In Dobyns-Barkovich classification, Dobyns-Barkovich type 6 is equivalent to Norman-Roberts syndrome (MLIS1) while Dobyns-Barkovich type 8 corresponds to Barth microlissencephaly syndrome (MLIS2).

===Differential diagnosis===
Microlissencephaly is considered a more severe form than microcephaly with simplified gyral pattern. Microlissencephaly is characterized by a smooth cortical surface (absent sulci and gyri) with a thickened cortex (> 3 mm) and is usually associated with other congenital anomalies. Microcephaly with a simplified gyral pattern has too few sulci and normal cortical thickness (3 mm) and is usually an isolated anomaly.

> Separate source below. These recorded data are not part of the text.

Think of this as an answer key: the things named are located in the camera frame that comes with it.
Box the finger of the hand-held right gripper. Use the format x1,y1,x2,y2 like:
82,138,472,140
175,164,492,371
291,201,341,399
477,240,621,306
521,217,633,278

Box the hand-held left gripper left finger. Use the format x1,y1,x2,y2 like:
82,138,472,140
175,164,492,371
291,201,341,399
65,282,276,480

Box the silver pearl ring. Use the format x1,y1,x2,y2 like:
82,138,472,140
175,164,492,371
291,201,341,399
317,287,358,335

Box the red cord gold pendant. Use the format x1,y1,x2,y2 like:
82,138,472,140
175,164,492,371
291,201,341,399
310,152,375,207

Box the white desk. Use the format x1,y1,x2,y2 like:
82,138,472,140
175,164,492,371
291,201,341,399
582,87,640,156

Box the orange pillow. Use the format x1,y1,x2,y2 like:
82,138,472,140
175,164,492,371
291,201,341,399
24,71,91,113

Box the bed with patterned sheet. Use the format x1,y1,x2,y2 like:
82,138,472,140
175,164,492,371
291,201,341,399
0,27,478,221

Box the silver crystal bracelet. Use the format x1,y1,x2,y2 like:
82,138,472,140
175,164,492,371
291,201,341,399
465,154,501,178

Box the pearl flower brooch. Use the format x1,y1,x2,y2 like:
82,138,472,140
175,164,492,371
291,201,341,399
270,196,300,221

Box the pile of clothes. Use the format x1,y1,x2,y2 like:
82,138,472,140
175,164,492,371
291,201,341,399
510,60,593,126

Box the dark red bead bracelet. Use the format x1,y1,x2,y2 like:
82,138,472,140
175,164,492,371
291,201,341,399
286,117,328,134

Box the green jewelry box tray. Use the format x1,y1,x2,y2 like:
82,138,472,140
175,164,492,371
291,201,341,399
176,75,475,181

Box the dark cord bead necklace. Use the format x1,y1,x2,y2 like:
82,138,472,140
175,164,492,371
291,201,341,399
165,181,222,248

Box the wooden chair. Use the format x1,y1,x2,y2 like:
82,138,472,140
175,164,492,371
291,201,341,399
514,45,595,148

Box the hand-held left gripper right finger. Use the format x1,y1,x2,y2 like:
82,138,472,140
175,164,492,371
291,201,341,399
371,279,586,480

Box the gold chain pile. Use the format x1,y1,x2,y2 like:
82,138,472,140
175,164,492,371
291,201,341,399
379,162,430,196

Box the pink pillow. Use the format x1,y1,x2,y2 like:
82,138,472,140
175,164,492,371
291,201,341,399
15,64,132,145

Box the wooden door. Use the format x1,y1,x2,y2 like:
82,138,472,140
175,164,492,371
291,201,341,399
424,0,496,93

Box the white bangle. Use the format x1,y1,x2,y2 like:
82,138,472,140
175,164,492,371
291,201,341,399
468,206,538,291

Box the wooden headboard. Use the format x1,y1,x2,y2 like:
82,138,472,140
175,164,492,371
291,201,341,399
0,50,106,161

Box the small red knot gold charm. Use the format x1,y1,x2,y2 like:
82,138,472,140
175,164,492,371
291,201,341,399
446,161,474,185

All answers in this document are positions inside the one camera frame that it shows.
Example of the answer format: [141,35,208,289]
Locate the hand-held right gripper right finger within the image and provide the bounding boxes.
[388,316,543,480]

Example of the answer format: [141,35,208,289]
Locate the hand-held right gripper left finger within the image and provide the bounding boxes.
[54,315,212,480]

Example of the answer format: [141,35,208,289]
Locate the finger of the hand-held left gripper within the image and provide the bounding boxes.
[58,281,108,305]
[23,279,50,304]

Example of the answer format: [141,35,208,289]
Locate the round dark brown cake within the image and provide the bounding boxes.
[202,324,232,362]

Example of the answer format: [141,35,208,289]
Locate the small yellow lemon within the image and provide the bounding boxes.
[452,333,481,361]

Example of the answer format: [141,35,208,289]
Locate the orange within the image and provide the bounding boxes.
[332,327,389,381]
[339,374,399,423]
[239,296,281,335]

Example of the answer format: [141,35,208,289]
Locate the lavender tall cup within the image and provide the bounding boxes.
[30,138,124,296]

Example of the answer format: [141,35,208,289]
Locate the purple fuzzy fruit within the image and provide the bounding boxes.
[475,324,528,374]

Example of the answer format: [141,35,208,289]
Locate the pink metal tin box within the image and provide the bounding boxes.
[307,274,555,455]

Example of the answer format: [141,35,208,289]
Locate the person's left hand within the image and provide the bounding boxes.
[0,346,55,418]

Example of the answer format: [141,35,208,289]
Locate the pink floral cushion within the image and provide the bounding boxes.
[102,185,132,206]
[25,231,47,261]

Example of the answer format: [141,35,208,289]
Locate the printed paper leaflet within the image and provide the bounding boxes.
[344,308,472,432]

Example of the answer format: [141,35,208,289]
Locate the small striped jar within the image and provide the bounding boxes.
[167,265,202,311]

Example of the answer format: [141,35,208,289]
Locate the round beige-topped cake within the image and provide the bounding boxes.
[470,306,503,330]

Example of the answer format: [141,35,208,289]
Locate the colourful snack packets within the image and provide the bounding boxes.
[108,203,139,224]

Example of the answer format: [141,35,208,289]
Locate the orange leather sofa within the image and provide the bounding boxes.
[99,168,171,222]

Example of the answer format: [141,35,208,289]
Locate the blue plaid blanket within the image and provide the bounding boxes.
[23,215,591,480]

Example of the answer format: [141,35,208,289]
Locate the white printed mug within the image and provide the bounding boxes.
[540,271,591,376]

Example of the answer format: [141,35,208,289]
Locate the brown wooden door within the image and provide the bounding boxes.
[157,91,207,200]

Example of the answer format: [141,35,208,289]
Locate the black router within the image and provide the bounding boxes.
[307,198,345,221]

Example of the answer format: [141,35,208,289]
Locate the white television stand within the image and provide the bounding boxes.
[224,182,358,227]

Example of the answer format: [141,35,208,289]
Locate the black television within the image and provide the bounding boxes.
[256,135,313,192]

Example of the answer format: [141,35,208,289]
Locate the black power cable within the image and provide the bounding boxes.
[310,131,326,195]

Microlissencephaly and microcephaly with simplified gyral pattern
|  | Microlissencephaly | MSGP |
|---|---|---|
| Mode of inheritance (if genetic) | Autosomal recessive |  |
| Cortical thickness | thickened (>3 mm) | normal (3 mm) |
| Cortical surface | smooth | too few sulci |
| Severity | Severe form | Mild form |
| Associated anomalies? | usually present | not present (MSGP is usually isolated) |

==Prognosis==
Many patients will die within the first 10 years of life.

==Epidemiology==
Microlissencephaly is listed in Orphanet database as a rare disease. There is not much information available about the epidemiology of microlissencepahly in literature. A PhD thesis has estimated the prevalence of microlissencepahly in southeastern Hungary between July 1992 and June 2006 to be a case every 91,000 live births (0.11:10,000).

==History==
In 1976, the first syndrome with MLIS was reported, now known as Norman–Roberts syndrome (MLIS type A). The Barth type (MLIS type B) was for the first time described in 1982 in two siblings who died soon after birth.